* **Work order**
Look through the records, and whenever a line includes the word "provide", copy it.

══ Excerpted records

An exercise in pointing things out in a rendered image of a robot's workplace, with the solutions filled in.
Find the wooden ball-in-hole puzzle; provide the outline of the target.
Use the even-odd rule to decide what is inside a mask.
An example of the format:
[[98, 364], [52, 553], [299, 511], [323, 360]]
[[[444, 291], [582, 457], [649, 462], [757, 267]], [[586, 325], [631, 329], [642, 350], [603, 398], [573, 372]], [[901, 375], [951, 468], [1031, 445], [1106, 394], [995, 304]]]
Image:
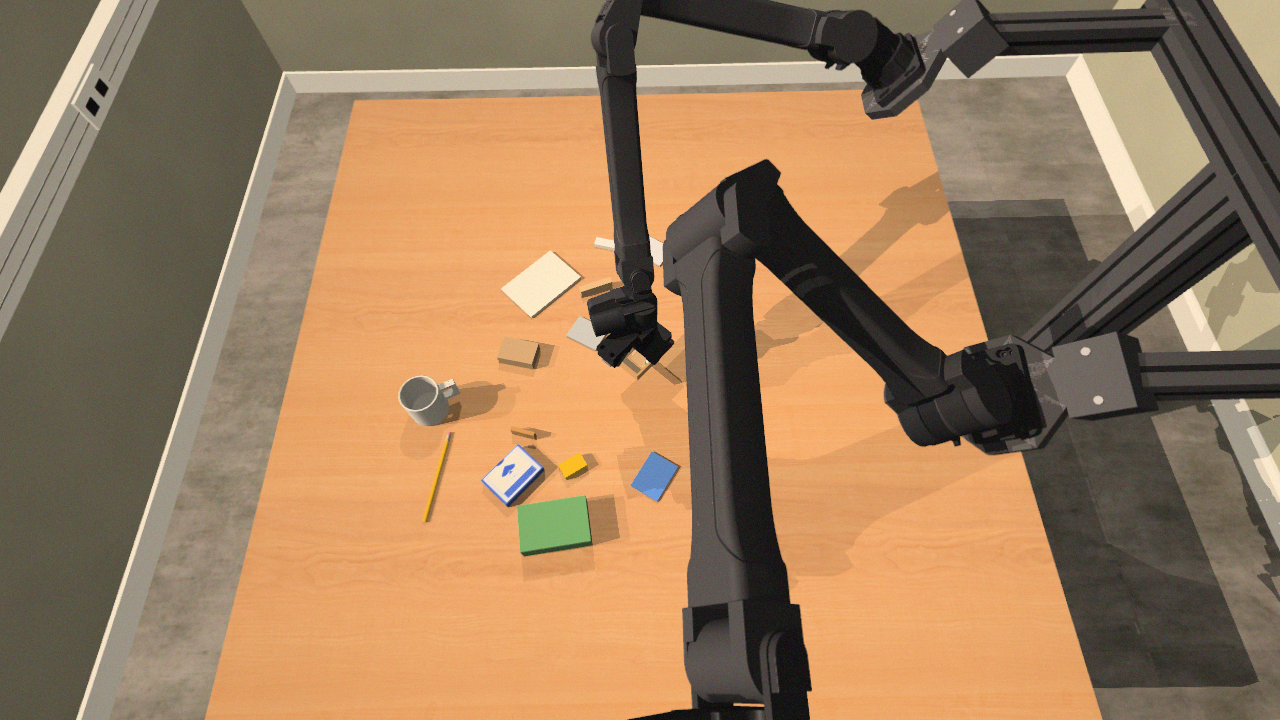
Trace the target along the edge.
[[634, 379], [639, 380], [653, 365], [635, 348], [631, 348], [620, 366], [632, 375]]

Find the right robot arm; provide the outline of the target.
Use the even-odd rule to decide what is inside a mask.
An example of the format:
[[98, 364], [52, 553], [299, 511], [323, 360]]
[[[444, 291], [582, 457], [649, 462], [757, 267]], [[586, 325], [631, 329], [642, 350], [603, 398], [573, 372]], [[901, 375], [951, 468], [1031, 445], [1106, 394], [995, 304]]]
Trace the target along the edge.
[[[655, 340], [658, 306], [652, 292], [654, 264], [637, 120], [634, 47], [640, 15], [788, 47], [815, 49], [808, 53], [826, 61], [826, 69], [837, 64], [835, 69], [844, 70], [854, 63], [881, 108], [925, 73], [916, 38], [910, 33], [905, 38], [893, 35], [863, 10], [819, 12], [771, 0], [605, 0], [593, 27], [591, 44], [602, 99], [614, 266], [625, 286], [589, 299], [588, 313], [595, 336], [608, 334], [596, 346], [596, 354], [613, 368], [620, 366], [634, 345], [644, 351]], [[628, 322], [637, 328], [653, 327], [637, 331]]]

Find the blue flat rectangular pad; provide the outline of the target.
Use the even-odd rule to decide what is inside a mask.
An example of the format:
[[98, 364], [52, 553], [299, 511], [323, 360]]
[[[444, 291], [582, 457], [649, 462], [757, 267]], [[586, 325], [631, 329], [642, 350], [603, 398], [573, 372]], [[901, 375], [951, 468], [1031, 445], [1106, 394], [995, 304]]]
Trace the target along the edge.
[[652, 452], [635, 477], [631, 487], [658, 501], [678, 466]]

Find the grey mug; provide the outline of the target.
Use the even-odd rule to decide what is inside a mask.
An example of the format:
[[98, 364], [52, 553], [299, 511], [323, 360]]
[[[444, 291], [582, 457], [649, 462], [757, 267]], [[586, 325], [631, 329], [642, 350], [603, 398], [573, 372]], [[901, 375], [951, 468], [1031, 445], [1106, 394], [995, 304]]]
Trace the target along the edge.
[[[436, 395], [438, 387], [438, 395]], [[451, 389], [452, 388], [452, 389]], [[460, 388], [454, 380], [445, 380], [436, 384], [428, 375], [415, 375], [401, 386], [399, 402], [402, 407], [413, 418], [413, 421], [422, 427], [433, 427], [440, 423], [449, 411], [447, 398], [460, 395]], [[448, 389], [448, 391], [445, 391]], [[436, 400], [434, 400], [436, 398]], [[433, 402], [434, 401], [434, 402]], [[430, 406], [429, 406], [430, 405]], [[424, 410], [419, 410], [422, 409]], [[410, 410], [413, 409], [413, 410]]]

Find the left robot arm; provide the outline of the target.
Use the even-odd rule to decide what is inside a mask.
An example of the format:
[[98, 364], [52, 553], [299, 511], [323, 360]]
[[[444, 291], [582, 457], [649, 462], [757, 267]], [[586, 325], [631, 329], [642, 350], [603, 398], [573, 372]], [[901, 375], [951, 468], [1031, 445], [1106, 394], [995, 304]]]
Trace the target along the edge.
[[755, 259], [881, 375], [884, 404], [915, 445], [1042, 432], [1020, 345], [947, 356], [928, 343], [803, 222], [780, 176], [768, 159], [739, 170], [666, 231], [663, 283], [684, 305], [692, 541], [682, 620], [692, 708], [628, 720], [810, 720], [801, 611], [790, 603], [771, 503]]

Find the yellow pencil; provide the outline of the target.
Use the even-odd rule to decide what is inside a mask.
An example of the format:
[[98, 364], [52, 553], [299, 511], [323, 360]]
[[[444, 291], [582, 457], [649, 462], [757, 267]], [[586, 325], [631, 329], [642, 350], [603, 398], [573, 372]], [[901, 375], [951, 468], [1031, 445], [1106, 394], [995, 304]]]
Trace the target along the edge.
[[451, 432], [448, 432], [448, 434], [445, 437], [445, 445], [443, 447], [442, 457], [440, 457], [439, 465], [436, 468], [436, 475], [435, 475], [435, 479], [433, 482], [433, 489], [431, 489], [431, 493], [430, 493], [429, 500], [428, 500], [428, 507], [425, 510], [422, 521], [428, 521], [428, 514], [429, 514], [431, 503], [433, 503], [433, 497], [434, 497], [434, 493], [435, 493], [435, 489], [436, 489], [436, 482], [438, 482], [440, 471], [442, 471], [442, 465], [443, 465], [443, 461], [444, 461], [444, 457], [445, 457], [445, 450], [448, 447], [449, 439], [451, 439]]

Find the yellow rectangular block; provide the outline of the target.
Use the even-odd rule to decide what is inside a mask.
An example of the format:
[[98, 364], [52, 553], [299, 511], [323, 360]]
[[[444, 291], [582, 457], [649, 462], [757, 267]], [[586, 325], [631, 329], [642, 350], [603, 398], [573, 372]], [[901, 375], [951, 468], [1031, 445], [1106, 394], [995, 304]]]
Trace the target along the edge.
[[559, 468], [566, 480], [568, 480], [571, 477], [575, 477], [580, 471], [585, 470], [588, 468], [588, 464], [582, 459], [581, 454], [576, 454], [572, 457], [564, 460], [564, 462], [561, 462]]

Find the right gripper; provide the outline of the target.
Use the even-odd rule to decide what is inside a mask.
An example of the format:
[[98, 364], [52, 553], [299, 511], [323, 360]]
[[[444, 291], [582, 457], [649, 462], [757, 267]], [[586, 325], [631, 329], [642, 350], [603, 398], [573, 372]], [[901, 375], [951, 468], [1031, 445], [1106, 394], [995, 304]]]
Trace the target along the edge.
[[[628, 324], [632, 325], [630, 322]], [[653, 364], [655, 365], [660, 360], [660, 357], [672, 347], [672, 345], [675, 345], [675, 340], [672, 340], [672, 333], [667, 331], [664, 325], [660, 325], [660, 323], [655, 322], [653, 325], [655, 325], [655, 340], [652, 342], [652, 345], [649, 345], [644, 351], [637, 348], [635, 345], [634, 348], [644, 357], [646, 357], [646, 361], [652, 363], [652, 365]], [[637, 328], [635, 325], [632, 327], [637, 331], [648, 331], [652, 328], [652, 327]]]

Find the grey flat bar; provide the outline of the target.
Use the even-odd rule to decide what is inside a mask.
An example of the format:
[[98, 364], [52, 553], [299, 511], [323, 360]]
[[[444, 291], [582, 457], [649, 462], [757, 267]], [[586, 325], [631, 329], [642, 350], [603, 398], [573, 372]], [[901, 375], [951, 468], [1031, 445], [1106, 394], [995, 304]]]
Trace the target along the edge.
[[571, 327], [570, 332], [566, 334], [566, 337], [579, 342], [580, 345], [586, 346], [588, 348], [593, 348], [594, 351], [596, 351], [596, 346], [602, 343], [602, 341], [605, 338], [605, 334], [596, 337], [593, 331], [591, 322], [589, 322], [582, 316], [579, 316], [579, 319]]

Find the green flat box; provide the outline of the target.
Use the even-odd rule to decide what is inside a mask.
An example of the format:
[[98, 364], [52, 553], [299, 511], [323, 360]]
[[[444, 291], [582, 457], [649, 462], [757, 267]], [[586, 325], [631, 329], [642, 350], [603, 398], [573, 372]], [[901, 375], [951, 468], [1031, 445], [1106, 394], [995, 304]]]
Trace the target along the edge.
[[524, 557], [593, 546], [585, 495], [518, 505], [517, 518]]

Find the white and blue cardboard box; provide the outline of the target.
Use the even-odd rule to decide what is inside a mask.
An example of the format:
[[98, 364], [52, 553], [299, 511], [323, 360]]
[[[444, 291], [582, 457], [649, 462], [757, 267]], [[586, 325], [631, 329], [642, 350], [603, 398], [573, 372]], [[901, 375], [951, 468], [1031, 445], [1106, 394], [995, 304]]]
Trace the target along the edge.
[[541, 464], [516, 445], [481, 482], [509, 507], [543, 471], [545, 470]]

════

* **Answer**
Find the wooden ball-in-hole puzzle; provide the outline of the target.
Find the right robot arm; provide the outline of the target.
Find the blue flat rectangular pad; provide the outline of the target.
Find the grey mug; provide the outline of the target.
Find the left robot arm; provide the outline of the target.
Find the yellow pencil; provide the outline of the target.
Find the yellow rectangular block; provide the outline of the target.
Find the right gripper; provide the outline of the target.
Find the grey flat bar; provide the outline of the target.
Find the green flat box; provide the outline of the target.
Find the white and blue cardboard box; provide the outline of the target.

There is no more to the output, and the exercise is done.